Since high schools and colleges favor well rounded applicants students add a host of extracurricular activities to their schedule: sports, music lessons, drama classes, community service, Scouting. In many cases the pressure gets too much and leads to symptoms of burn out: headaches, inexplicable stomach pains, eating disorders, depression, and sometimes even suicide.

The movie got me thinking about one of the differences between the US and the neck of Europe I come from. The distinction is even touched on in Race to Nowhere's subtitle, The Dark Side of America's Achievement Culture. America is a fast paced, competitive society. Those who work harder are promised a bigger slice of the cake, at least on the levels of money and prestige. Whether the promises always come true or not - in the US the race is always on. Like in any race there are many who get left behind, either because they don't have the energy, motivation, or monetary means to keep up or because they overexert themselves early on and wear out before the finish line.

Austria is different. To begin with it has a dual education system. At the age of 14 those who do not want to go to college later can start on a path where they will receive educational schooling alongside vocational training or an apprenticeship.

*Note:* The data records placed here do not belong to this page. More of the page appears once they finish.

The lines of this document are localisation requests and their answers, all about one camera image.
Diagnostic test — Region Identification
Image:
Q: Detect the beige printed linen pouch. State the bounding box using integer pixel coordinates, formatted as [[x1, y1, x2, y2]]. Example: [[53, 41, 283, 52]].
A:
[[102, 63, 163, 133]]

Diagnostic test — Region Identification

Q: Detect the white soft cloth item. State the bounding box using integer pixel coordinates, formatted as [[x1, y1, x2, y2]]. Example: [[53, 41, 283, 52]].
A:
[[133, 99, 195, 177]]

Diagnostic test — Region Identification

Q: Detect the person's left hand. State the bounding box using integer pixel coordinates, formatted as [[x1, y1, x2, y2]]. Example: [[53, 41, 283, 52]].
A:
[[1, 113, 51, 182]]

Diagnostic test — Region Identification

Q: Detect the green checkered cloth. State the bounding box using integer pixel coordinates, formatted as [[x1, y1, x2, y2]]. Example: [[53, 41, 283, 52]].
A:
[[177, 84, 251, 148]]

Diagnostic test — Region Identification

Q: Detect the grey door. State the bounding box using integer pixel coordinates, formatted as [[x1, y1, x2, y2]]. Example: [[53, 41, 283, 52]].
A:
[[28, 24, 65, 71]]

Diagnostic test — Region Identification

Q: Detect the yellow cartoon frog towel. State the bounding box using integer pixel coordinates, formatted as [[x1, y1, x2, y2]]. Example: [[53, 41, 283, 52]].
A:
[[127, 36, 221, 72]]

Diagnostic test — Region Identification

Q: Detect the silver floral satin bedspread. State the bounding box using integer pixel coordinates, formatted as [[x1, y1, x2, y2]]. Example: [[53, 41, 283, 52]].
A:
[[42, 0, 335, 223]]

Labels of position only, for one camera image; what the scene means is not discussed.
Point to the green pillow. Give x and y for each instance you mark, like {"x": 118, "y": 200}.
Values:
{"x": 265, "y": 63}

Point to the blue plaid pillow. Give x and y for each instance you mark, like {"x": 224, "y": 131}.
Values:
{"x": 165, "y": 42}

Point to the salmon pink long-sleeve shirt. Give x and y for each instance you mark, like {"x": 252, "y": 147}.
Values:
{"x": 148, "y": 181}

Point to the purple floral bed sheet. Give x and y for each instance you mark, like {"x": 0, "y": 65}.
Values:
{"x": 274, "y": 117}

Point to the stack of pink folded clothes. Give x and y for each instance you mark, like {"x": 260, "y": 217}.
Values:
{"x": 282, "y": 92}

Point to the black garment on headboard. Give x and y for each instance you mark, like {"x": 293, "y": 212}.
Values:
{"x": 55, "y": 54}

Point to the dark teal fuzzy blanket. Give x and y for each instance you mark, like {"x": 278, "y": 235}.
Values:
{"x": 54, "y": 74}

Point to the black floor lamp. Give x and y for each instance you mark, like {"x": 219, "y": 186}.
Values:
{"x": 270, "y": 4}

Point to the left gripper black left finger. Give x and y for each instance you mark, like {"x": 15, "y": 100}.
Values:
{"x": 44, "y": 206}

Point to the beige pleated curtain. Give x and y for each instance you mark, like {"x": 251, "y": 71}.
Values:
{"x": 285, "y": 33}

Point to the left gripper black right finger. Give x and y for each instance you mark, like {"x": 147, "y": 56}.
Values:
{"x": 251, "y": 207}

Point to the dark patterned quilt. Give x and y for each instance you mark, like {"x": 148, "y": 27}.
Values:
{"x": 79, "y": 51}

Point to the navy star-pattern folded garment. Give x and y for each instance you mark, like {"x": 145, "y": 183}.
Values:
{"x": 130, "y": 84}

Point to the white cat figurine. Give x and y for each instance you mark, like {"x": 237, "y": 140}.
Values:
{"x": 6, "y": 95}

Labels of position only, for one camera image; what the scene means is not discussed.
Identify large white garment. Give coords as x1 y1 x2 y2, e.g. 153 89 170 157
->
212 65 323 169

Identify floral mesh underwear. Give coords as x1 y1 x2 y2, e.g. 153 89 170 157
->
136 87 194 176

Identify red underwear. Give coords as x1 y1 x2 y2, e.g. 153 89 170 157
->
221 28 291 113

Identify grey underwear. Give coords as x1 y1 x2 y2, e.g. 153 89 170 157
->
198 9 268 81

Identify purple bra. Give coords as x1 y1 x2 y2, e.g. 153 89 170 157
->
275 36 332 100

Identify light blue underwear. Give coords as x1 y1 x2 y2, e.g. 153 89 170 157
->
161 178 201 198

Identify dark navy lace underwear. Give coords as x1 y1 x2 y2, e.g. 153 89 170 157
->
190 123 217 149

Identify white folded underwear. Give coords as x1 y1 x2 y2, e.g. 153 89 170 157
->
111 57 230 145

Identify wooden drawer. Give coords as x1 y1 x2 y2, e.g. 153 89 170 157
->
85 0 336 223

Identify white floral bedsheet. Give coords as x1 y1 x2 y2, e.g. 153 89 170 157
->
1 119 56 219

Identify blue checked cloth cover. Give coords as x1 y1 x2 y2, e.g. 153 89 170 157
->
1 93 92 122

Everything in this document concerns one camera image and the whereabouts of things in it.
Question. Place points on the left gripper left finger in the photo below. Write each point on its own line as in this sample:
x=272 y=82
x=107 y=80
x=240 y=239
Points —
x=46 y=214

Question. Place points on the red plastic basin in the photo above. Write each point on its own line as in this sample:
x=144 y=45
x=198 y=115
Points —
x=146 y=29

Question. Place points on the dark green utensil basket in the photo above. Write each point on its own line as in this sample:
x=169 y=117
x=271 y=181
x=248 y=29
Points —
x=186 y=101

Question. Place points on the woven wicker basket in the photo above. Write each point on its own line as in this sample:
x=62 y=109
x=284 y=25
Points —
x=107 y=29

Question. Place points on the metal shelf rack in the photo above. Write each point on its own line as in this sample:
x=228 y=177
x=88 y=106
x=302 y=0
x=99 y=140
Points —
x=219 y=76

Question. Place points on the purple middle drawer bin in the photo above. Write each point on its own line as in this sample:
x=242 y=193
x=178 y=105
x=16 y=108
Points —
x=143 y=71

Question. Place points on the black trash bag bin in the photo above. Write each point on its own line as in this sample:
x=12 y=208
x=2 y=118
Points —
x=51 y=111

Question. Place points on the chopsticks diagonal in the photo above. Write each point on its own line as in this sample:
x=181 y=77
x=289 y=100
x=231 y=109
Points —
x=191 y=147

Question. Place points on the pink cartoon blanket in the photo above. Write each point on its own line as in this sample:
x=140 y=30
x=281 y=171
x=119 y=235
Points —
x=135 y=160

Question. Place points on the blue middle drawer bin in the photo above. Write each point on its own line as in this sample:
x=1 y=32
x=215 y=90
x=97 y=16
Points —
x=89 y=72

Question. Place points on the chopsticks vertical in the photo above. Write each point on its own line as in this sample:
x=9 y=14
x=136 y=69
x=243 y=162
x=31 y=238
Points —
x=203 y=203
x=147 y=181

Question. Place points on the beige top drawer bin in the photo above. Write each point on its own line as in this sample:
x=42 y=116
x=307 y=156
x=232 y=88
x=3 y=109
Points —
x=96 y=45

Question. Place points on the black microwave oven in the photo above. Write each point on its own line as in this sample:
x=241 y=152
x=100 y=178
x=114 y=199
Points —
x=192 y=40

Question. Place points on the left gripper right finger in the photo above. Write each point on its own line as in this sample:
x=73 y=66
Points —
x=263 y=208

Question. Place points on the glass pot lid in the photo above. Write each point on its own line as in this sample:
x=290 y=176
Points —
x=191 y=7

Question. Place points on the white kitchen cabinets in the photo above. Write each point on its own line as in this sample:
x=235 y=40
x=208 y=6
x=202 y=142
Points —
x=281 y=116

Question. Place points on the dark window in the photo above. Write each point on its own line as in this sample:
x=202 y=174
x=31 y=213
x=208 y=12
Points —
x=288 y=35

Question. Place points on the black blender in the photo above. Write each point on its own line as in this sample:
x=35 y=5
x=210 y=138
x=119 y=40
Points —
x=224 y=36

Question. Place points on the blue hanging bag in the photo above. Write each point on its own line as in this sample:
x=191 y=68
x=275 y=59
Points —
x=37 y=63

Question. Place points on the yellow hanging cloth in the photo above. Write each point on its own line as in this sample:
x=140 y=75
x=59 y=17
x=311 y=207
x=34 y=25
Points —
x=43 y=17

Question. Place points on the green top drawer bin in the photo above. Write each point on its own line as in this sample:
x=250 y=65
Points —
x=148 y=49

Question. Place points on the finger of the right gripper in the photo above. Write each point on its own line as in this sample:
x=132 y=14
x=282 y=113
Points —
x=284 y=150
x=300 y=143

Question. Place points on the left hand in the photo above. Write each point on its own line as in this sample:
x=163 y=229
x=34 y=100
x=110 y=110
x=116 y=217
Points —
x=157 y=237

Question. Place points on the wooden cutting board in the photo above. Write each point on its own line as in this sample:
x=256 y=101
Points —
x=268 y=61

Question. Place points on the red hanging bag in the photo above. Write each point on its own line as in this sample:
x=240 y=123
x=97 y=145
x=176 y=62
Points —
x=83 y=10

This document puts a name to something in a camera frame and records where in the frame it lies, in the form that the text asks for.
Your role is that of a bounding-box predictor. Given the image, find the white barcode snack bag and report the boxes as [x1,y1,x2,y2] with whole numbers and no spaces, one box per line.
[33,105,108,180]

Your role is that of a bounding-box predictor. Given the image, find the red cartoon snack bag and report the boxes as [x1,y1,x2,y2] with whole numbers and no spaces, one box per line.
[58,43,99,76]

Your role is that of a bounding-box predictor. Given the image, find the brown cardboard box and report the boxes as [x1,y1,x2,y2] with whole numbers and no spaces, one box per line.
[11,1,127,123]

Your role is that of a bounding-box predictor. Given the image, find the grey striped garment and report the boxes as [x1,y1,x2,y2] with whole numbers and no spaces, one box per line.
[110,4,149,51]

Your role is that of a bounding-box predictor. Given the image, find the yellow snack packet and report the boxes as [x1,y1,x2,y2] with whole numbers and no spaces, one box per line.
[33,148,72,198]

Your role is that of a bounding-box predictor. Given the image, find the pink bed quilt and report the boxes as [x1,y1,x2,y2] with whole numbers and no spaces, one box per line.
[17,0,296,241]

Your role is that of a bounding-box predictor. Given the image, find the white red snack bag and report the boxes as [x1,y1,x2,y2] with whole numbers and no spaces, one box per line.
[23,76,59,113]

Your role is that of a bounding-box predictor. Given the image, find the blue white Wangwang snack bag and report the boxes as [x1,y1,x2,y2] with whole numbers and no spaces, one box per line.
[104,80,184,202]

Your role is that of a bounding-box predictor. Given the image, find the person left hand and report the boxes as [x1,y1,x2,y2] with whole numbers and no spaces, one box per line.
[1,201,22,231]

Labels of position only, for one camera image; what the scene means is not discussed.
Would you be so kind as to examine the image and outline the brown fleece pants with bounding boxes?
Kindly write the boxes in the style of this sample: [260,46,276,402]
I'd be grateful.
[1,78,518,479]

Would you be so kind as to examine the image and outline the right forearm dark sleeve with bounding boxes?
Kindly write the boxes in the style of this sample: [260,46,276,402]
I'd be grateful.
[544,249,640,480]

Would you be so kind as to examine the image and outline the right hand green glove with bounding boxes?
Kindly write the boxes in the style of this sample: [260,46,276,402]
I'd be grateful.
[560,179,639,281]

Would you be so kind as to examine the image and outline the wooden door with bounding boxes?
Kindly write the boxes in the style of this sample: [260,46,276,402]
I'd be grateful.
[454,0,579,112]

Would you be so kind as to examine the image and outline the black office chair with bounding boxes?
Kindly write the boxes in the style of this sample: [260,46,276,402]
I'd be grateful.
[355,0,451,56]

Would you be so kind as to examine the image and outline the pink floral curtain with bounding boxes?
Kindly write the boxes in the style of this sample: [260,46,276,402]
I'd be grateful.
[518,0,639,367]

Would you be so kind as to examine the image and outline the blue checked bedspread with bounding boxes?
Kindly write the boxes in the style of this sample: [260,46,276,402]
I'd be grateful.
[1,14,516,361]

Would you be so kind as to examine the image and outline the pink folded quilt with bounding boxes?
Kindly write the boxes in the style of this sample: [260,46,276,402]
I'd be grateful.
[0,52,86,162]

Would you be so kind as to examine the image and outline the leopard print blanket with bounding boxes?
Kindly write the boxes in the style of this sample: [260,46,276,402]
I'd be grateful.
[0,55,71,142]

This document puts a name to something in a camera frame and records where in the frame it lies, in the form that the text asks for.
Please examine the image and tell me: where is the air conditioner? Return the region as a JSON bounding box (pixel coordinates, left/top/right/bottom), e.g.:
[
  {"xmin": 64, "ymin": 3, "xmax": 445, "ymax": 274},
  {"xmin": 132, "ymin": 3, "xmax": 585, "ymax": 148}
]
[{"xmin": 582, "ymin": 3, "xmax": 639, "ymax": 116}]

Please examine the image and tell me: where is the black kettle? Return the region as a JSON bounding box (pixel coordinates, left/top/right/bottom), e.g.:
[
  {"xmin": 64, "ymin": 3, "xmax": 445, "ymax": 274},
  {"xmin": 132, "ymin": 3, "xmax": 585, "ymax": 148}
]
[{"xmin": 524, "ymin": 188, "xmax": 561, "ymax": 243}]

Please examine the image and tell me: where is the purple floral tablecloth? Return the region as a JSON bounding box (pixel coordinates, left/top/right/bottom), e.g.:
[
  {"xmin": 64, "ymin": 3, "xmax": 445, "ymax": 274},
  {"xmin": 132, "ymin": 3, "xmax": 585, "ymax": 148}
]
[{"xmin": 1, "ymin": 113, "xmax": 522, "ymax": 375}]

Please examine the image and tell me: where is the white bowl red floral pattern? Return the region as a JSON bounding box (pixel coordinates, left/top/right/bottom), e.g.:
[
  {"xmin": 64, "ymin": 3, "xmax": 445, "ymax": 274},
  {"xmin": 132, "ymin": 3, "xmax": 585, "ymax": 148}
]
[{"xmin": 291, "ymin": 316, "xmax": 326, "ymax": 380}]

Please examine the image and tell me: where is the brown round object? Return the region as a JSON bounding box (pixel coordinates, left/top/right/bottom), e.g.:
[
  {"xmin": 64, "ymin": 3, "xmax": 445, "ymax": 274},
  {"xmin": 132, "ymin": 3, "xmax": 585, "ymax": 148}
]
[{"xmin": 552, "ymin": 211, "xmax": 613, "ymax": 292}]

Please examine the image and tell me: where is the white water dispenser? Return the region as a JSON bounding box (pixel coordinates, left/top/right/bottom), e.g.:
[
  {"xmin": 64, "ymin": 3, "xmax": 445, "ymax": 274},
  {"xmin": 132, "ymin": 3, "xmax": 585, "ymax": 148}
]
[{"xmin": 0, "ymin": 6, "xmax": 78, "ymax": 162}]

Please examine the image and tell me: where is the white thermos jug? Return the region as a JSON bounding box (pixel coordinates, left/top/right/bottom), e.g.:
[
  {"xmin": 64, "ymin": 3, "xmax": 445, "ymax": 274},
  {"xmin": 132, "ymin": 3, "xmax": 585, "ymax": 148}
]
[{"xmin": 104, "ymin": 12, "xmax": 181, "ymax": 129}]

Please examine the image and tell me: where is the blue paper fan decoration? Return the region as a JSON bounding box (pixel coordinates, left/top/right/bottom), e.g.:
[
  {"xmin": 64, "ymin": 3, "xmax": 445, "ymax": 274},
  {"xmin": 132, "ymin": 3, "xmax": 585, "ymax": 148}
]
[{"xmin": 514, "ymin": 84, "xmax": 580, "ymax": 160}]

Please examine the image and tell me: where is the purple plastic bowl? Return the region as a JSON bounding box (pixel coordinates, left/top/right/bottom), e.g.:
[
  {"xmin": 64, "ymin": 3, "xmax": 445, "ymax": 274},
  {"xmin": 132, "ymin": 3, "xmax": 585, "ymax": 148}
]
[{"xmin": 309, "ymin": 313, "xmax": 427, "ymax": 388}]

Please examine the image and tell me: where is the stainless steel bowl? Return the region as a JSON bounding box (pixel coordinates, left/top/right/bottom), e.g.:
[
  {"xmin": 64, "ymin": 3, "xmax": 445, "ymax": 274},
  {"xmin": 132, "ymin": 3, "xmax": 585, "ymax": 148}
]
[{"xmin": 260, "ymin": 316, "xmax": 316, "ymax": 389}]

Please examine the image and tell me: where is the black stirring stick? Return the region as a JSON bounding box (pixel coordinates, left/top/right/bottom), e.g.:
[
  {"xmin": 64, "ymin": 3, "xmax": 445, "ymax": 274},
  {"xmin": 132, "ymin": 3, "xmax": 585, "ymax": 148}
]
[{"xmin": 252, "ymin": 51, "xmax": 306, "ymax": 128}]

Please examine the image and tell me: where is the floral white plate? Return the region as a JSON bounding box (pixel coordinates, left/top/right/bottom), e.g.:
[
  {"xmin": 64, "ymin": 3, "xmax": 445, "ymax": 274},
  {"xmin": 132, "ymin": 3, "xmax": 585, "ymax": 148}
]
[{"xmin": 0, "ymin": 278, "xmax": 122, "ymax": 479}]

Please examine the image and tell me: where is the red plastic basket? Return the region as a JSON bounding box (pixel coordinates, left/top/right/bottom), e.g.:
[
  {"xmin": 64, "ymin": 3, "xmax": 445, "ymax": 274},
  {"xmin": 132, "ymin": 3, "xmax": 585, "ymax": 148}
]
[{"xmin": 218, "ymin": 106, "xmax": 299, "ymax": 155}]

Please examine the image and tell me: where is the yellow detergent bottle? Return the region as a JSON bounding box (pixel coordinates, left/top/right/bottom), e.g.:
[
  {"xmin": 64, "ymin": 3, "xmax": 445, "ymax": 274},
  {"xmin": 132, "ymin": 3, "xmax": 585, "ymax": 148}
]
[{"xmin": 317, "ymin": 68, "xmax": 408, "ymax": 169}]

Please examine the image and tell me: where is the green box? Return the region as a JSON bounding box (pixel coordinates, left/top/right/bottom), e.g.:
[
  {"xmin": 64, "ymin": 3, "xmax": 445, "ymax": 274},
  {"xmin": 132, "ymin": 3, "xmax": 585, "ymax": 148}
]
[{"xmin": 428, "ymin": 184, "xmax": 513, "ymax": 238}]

It is the route nurses, hair stylists, mechanics, bakers, and other professionals take. Those who do finish high school basically all get the same chances: colleges in Austria are public and free; right now there are only one or two fields where universities cannot accommodate all applicants; a degree from one Austrian university carries as much prestige as a degree from another, so why race?

I long for the middle ground, a place where - to begin with - happiness does not have to be synonymous with more money and prestige; a place where (like in Austria) students who would drop out of school if the path is too narrow are not lost and where (like in the US) those who want to enter the race for a well paid job get a better chance if they work harder than others. Hard to find, I'm sure.

Comments

debi said…
Christina,

I love your new cover picture.

I agree with your last paragraph. I like the middle ground, also. Fortunately, my kids found that middle ground through vocational type schools. They're not 100% happy 100% of the time, but they're content with their choice of careers, and they have no school debt.

I believe that parents make the largest impression in the child's life choices. I've seen friends of my kids that were pressured to achieve so much that they suffer the symptoms you listed - that's unfair to the child. I've also seen the opposite - parents that don't care - they won't spend the energy. Raising kids (if you do it right) is the hardest thing you will ever do.

There's plenty to be improved in the education system, but in my opinion the American family needs to be the first priority of change. But, how do we make that happen? other than taking care of our own.

Excellent post,
debi
Debi,

Thank you for your kind words and for staying with Across the Pond through three weeks of silence. The picture shows a slice of La Jolla beach in San Diego. I took it years ago.

I agree with you that change ideally starts in the family, but I worry for kids whose parents don't get the message and are simply not up to the task. Is it fair that these children should be left behind?
Lorraine Seal said…
It's been my impression that in Europe student who are not aiming for a university education in general get more well-rounded and comprehensive education than their US counterparts. In part, I'd guess, it has to do with the national curriculum and testing in secondary schools. Unless a student is planning to take the ACT or SAT, US students don't face a universal test in order to leave school.

My husband completed his secondary education in Ireland a little over 30 years ago. He didn't go on to a university, but his level of knowledge seemed comparable with those in the US who had completed the first two years of college-level education in the US. It seemed the secondary education was more rigorous and taken more seriously than in the US. Here in Austria my neighbour is an English and French teacher in a secondary school. Not all of her students are university-bound, but their English language skills are impressive. I doubt you'd find that level of instruction for non-university bound students in the US.